High Court Of Gujarat|30 April, 2012

JUDGMENT / ORDER

The present First Appeal has been filed by the appellant ESI Corporation being aggrieved with the impugned judgment and order passed in ESI Second Appeal No. 10 of 2009 by the ESI Court dated 29.4.2011 on the grounds mentioned in the appeal, inter alia, that the observations and findings by the ESI Court in the impugned order is wholly unjustified, without any application of mind towards the evidence or material on record and are based on surmises, conjectures and presumptions.

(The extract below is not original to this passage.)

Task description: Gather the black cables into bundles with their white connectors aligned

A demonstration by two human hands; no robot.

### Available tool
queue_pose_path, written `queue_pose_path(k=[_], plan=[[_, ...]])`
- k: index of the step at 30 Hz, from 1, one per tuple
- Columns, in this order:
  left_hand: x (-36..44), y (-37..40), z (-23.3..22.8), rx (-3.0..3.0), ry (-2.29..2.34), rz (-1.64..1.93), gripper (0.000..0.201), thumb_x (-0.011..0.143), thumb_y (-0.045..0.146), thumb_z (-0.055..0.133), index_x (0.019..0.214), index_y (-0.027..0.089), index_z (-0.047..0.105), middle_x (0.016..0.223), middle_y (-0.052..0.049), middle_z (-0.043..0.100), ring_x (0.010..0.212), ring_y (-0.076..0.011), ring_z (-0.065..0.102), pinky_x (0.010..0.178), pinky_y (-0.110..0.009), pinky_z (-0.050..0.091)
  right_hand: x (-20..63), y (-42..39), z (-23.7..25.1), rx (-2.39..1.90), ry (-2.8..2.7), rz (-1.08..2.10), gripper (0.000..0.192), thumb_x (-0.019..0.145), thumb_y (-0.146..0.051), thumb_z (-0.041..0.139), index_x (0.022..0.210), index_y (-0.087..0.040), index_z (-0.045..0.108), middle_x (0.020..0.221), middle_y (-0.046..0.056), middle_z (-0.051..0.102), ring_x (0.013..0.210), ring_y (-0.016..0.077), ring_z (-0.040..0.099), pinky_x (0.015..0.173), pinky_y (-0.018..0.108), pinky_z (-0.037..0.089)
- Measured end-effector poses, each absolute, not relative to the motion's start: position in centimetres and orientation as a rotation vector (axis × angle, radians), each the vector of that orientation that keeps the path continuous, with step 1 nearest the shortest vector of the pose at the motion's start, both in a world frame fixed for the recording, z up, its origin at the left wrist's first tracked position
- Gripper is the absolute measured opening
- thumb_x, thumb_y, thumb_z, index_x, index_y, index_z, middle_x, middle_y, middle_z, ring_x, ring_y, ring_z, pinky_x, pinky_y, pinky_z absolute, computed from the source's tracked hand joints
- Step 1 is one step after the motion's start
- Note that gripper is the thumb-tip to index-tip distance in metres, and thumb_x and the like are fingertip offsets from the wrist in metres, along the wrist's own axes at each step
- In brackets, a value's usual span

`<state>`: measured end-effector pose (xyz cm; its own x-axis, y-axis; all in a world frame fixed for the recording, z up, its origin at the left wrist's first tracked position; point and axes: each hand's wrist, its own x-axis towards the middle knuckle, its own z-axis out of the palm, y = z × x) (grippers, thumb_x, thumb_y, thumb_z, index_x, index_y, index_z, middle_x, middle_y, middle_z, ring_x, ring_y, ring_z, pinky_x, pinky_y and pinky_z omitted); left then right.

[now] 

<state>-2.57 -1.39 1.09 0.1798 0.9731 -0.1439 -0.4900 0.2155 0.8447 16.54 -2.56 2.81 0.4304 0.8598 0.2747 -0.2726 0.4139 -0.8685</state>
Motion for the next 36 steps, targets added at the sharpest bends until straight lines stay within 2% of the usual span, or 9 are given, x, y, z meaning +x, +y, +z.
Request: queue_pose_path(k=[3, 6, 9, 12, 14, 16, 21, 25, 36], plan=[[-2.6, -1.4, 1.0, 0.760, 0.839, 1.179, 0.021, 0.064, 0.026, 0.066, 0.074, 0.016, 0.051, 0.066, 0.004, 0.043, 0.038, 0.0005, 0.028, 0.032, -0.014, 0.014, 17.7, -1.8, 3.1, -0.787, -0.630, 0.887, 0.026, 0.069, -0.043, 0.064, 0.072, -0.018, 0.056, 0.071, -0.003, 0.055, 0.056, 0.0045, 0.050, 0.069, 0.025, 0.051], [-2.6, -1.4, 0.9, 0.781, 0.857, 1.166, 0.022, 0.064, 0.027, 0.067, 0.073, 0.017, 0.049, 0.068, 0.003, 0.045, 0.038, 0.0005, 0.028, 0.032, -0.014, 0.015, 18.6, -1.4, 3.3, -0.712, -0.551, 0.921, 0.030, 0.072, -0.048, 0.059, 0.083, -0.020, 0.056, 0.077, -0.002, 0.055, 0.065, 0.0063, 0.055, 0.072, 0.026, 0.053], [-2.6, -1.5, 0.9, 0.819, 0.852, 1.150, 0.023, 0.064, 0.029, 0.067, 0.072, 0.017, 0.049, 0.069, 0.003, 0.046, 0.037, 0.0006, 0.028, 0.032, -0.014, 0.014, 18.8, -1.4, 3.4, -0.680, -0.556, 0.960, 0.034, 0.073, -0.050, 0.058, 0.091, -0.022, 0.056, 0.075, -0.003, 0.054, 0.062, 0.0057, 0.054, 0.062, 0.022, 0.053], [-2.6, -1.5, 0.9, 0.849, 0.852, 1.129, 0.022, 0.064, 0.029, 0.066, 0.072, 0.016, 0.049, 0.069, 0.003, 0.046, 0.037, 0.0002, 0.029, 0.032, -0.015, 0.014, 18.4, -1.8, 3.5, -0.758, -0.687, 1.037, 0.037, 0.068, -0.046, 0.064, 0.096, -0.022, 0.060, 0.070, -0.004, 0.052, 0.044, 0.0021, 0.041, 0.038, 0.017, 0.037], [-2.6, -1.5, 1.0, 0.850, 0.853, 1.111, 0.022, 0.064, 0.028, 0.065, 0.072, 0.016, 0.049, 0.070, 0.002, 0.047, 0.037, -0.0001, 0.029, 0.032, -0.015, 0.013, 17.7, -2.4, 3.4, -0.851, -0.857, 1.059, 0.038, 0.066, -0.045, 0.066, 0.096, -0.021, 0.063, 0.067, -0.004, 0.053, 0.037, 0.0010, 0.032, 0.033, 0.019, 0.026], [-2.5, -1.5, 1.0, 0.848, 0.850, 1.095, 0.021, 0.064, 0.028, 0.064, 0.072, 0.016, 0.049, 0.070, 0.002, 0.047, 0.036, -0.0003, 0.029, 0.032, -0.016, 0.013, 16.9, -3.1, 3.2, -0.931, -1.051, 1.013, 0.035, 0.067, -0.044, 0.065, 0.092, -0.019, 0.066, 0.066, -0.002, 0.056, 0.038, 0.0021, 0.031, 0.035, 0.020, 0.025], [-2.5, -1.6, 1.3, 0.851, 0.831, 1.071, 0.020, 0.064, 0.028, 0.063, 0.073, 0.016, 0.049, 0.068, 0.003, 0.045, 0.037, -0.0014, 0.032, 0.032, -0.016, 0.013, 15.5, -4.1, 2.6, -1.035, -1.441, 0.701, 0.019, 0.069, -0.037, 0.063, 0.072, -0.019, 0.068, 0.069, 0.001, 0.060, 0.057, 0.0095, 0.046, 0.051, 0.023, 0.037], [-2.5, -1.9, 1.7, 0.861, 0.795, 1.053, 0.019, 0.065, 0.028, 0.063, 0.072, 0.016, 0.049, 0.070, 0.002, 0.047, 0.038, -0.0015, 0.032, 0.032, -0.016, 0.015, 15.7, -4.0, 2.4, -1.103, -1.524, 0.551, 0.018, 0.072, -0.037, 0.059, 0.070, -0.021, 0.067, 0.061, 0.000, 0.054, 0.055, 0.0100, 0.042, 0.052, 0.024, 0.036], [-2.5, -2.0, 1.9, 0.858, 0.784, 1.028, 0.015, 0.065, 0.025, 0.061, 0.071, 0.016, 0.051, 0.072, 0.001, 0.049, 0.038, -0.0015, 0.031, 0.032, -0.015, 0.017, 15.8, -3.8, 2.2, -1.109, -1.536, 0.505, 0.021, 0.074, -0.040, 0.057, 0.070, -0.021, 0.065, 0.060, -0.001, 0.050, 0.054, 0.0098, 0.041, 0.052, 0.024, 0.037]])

It is also contended that the ESI Court ought not to have held that the Medical Board had rightly observed the percentage of disability and the ESI Court was not justified in interfering with the same findings as per the provisions of law and ought not to have enhanced without assigning any valid and cogent reasons. It is also contended that the ESI Court erred in not entertaining the Second Appeal of the appellant-Corporation and has erred in confirming the view taken by the Medical Appellate Tribunal (for short, 'MAT') in enhancing the percentage of disability from 0% to 10%.
2. Heard learned counsel Mr. S.D. Vasavada for the appellant. He has submitted that the Medical Board had, on the basis of the material and evidence, made the assessment with regard to the disability at 0%. However, the MAT has assessed the disability at 10% which has been assailed by the Corporation before the ESI Court. However, the ESI Court has confirmed the findings given by MAT in Appeal (MAT) No. 51/2006 which is not justified and it is not supported by any reasons.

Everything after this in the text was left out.